*Work item:* Go through the records and report each line in which the word "every" occurs.

*Task input:*
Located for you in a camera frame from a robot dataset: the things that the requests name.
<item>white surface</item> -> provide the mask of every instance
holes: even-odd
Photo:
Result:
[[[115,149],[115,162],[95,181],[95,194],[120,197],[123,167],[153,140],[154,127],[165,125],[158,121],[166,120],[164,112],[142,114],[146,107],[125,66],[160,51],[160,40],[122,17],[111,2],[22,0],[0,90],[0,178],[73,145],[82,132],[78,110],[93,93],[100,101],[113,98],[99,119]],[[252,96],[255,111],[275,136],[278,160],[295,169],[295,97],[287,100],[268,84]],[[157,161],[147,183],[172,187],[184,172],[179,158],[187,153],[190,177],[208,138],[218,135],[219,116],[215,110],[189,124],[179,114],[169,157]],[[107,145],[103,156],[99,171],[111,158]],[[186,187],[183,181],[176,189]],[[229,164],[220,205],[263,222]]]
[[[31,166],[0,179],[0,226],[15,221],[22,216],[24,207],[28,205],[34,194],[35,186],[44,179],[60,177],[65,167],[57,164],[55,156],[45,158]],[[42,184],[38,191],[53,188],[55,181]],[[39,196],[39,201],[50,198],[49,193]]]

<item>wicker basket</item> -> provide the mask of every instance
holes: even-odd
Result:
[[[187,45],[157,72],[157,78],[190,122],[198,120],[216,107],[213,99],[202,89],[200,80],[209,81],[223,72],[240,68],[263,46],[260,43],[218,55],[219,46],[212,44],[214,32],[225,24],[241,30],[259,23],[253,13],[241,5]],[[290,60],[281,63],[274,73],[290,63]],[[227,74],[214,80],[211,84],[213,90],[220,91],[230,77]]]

*Task output:*
<item>white surface</item> -> provide the mask of every instance
<item>wicker basket</item> -> provide the mask of every instance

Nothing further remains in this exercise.